WORK TO BE COMPLETED:
Write out the records word for word, with no pictures.

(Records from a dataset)
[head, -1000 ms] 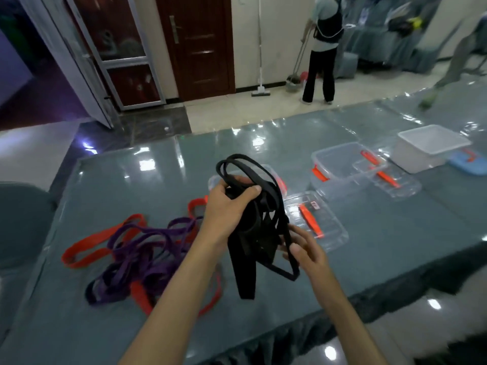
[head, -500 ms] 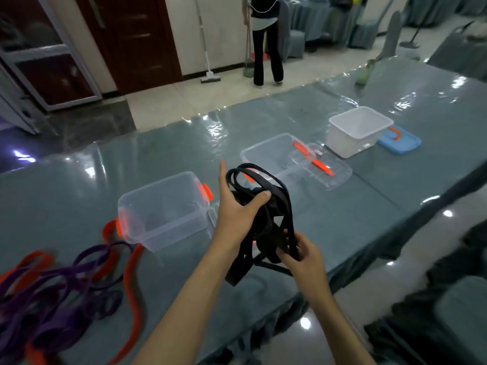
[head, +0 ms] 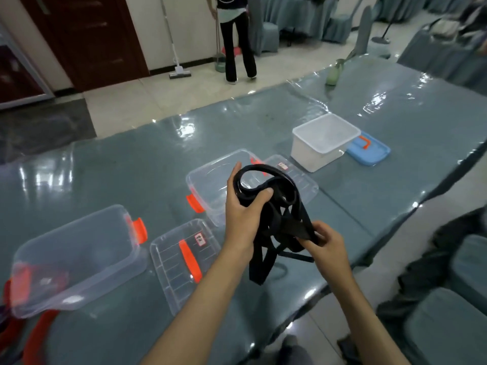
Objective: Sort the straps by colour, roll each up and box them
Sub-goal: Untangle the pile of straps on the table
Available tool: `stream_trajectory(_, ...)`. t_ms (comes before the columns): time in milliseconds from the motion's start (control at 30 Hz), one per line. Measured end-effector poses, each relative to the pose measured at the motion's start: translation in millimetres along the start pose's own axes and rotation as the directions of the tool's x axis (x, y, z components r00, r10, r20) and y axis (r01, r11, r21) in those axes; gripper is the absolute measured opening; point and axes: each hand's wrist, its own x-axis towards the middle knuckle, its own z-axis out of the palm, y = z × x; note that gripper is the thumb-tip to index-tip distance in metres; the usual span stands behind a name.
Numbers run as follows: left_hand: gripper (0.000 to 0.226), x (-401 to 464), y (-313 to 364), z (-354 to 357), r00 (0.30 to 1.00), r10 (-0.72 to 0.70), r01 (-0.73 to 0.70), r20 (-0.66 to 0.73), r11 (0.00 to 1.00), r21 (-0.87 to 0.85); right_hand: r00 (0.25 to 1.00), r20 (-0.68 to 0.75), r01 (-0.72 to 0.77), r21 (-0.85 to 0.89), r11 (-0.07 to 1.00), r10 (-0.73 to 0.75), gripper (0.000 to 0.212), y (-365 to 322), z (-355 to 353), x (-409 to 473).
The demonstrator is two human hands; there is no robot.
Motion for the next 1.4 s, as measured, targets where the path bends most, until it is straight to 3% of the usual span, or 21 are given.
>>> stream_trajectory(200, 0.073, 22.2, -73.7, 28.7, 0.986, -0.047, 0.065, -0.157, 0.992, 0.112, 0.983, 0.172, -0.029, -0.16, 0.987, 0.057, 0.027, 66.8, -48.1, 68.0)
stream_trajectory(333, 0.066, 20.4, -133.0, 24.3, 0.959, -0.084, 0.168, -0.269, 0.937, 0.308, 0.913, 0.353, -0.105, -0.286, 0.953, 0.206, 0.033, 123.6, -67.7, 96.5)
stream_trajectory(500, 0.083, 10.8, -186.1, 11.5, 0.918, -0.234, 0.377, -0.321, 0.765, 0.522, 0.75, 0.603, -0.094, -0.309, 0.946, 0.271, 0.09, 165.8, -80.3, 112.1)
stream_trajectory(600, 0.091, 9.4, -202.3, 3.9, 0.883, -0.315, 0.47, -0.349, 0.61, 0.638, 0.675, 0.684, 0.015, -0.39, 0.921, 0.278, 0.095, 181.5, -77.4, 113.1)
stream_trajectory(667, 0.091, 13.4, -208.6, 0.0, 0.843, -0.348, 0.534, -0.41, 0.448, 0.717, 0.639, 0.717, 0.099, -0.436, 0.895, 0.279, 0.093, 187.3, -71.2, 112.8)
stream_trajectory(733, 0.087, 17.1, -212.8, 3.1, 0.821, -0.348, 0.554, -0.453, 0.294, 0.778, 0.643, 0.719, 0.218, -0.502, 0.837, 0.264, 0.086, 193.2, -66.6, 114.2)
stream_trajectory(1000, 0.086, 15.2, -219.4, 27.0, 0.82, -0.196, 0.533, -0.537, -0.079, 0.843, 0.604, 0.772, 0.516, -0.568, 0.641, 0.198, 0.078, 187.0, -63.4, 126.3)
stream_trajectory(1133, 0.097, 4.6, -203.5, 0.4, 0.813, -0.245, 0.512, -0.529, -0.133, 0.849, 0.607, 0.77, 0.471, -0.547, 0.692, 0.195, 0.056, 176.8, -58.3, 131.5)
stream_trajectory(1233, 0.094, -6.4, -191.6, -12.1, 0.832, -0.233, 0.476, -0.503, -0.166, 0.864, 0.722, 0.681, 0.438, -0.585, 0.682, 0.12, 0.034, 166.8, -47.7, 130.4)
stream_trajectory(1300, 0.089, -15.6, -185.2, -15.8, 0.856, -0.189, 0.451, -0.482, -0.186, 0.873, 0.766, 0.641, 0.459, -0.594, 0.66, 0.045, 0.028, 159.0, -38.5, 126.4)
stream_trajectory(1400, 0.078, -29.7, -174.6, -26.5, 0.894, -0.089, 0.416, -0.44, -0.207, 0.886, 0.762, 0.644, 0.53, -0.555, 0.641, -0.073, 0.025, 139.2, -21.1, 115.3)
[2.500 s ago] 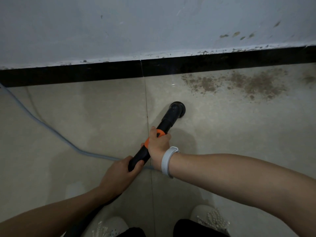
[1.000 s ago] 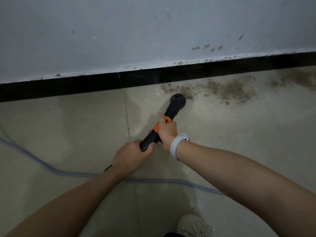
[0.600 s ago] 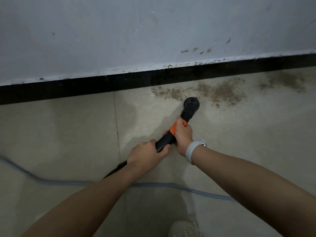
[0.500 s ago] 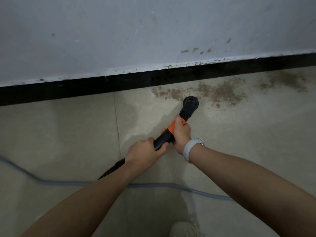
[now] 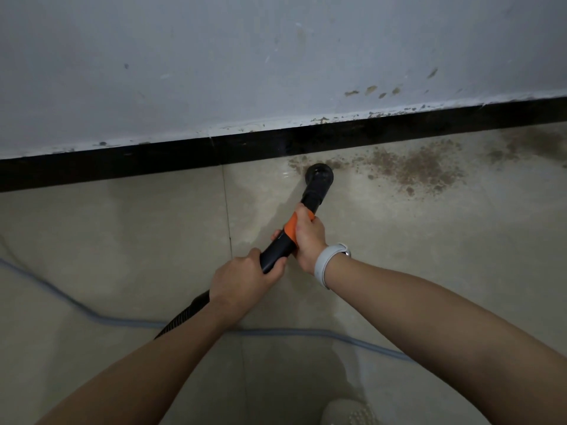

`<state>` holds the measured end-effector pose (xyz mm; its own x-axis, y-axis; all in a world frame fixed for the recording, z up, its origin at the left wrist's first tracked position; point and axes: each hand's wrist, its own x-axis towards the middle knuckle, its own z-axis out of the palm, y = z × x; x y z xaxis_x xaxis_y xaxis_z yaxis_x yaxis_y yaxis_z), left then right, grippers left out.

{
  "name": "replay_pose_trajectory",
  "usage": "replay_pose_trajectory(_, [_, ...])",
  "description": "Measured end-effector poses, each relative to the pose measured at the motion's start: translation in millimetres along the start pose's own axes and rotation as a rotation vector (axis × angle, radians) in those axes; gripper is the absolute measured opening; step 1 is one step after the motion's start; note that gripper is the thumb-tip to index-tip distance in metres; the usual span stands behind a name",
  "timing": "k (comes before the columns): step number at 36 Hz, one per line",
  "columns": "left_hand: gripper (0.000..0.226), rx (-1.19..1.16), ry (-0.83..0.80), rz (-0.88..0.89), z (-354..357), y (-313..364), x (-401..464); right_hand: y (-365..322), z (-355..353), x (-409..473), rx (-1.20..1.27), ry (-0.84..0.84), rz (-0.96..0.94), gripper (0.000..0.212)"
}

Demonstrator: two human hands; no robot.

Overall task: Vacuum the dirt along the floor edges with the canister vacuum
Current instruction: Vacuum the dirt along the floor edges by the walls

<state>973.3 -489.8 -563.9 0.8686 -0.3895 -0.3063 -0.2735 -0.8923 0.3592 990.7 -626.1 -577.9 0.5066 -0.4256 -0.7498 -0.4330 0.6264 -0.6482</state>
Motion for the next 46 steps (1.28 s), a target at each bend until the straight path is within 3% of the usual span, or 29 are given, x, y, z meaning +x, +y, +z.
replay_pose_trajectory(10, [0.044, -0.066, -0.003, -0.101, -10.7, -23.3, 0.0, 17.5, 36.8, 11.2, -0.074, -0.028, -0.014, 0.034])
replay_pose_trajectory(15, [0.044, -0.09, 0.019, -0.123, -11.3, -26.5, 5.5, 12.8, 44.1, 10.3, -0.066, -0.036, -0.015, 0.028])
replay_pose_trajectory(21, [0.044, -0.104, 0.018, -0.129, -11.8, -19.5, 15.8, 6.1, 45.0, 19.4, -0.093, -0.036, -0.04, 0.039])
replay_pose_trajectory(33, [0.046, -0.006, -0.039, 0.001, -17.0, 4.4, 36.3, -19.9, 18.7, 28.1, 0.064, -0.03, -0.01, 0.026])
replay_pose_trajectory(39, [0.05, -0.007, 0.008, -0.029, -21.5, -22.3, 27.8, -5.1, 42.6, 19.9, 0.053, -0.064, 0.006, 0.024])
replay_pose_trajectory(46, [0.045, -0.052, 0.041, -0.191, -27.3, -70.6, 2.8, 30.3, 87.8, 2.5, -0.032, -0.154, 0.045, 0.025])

YOUR RESPONSE:
[head, -1000 ms] 
[head, -500 ms] 
[head, +0 ms] 
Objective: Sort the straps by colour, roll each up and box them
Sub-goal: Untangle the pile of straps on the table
Available tool: `stream_trajectory(_, ...)`. t_ms (comes before the columns): time in milliseconds from the motion's start (control at 30 Hz), one per line. Measured end-effector poses, each relative to the pose measured at the motion's start: translation in millimetres along the start pose's own axes and rotation as the directions of the tool's x axis (x, y, z components r00, r10, r20) and y axis (r01, r11, r21) in those axes; gripper is the absolute measured opening; point and axes: each hand's wrist, its own x-axis towards the middle knuckle, its own z-axis out of the palm, y = z × x; note that gripper is the thumb-tip to index-tip distance in metres; the usual span stands behind a name.
Numbers run as follows: left_hand: gripper (0.000 to 0.226), x (-401 to 464), y (-313 to 364), z (-354 to 357), r00 (0.30 to 1.00), r10 (-0.72 to 0.70), r01 (-0.73 to 0.70), r20 (-0.66 to 0.73), r11 (0.00 to 1.00), r21 (-0.87 to 0.85); right_hand: r00 (0.25 to 1.00), r20 (-0.68 to 0.75), r01 (-0.72 to 0.77), r21 (-0.85 to 0.89), r11 (-0.07 to 1.00), r10 (-0.73 to 0.75), gripper (0.000 to 0.212), y (-365 to 322), z (-355 to 353), x (-409 to 473).
The demonstrator is two human hands; there is no robot.
Motion for the next 1.4 s, as measured, targets where the path bends most, until it is straight to 3% of the usual span, or 21 are given.
>>> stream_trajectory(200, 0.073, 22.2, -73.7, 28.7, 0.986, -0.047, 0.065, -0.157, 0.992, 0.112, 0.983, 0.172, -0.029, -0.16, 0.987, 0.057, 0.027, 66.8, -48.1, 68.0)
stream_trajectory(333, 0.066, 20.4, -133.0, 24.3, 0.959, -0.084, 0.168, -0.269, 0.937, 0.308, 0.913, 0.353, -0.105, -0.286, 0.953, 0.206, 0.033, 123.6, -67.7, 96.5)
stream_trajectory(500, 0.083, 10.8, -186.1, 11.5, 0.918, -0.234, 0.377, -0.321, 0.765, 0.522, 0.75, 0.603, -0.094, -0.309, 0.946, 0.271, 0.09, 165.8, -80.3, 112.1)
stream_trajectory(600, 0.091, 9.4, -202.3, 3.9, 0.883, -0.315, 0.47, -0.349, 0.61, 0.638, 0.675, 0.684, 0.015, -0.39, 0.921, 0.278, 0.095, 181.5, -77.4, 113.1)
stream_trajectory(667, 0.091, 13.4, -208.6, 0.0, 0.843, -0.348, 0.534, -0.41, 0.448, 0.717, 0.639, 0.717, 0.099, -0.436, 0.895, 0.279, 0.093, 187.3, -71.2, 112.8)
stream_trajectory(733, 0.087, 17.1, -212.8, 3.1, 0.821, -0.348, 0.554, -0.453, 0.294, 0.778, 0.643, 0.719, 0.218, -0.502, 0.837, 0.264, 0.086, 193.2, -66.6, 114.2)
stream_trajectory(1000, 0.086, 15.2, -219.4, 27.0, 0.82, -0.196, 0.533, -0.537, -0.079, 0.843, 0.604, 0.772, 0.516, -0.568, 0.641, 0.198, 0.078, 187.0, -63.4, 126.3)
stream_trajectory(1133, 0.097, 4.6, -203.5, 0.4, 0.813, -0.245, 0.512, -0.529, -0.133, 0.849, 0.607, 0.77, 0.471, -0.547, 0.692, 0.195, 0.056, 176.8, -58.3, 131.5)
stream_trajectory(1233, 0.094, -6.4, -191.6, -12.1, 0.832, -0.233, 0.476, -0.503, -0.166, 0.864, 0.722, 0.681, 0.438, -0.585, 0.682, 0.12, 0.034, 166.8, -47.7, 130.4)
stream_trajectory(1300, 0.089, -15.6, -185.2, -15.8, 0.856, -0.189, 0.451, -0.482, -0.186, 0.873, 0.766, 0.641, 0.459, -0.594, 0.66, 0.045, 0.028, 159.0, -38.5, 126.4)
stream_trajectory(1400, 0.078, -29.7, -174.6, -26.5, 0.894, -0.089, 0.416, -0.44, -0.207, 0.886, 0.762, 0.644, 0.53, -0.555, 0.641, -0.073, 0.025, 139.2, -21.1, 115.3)
[2.500 s ago] 
[1.000 s ago] 
[0.600 s ago] 
[0.500 s ago] 
[now] 

`<state>` holds the measured end-effector pose (xyz mm; its own x-axis, y-axis; all in a world frame fixed for the recording, z up, its origin at the left wrist's first tracked position; point and axes: each hand's wrist, its own x-axis towards the middle knuckle, its own z-axis out of the palm, y = z × x; x y z xaxis_x xaxis_y xaxis_z yaxis_x yaxis_y yaxis_z), left then right, grippers left out.

{
  "name": "replay_pose_trajectory",
  "usage": "replay_pose_trajectory(_, [_, ...])",
  "description": "Measured end-effector poses, each relative to the pose measured at the motion's start: translation in millimetres along the start pose's own axes and rotation as a rotation vector (axis × angle, radians) in those axes; gripper is the absolute measured opening; step 1 is one step after the motion's start; note that gripper is the thumb-tip to index-tip distance in metres; the usual span stands behind a name",
  "timing": "k (comes before the columns): step number at 36 Hz, one per line",
  "columns": "left_hand: gripper (0.000..0.226), rx (-1.19..1.16), ry (-0.83..0.80), rz (-0.88..0.89), z (-354..357), y (-313..364), x (-401..464); right_hand: y (-365..322), z (-355..353), x (-409..473), rx (-1.20..1.27), ry (-0.84..0.84), rz (-0.96..0.94), gripper (0.000..0.212)"
}

Demonstrator: two human hands; no robot.

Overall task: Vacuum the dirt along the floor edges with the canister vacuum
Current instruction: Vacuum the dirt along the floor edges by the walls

<state>973.3 -489.8 -563.9 0.8686 -0.3895 -0.3063 -0.2735 -0.8923 0.3592 990.7 -626.1 -577.9 0.5066 -0.4256 -0.7498 -0.4330 0.6264 -0.6482</state>
Motion for the next 46 steps (1.28 s), a target at each bend until the straight path is within 3% of the usual span, or 29 are given, x, y, z meaning +x, +y, +z.
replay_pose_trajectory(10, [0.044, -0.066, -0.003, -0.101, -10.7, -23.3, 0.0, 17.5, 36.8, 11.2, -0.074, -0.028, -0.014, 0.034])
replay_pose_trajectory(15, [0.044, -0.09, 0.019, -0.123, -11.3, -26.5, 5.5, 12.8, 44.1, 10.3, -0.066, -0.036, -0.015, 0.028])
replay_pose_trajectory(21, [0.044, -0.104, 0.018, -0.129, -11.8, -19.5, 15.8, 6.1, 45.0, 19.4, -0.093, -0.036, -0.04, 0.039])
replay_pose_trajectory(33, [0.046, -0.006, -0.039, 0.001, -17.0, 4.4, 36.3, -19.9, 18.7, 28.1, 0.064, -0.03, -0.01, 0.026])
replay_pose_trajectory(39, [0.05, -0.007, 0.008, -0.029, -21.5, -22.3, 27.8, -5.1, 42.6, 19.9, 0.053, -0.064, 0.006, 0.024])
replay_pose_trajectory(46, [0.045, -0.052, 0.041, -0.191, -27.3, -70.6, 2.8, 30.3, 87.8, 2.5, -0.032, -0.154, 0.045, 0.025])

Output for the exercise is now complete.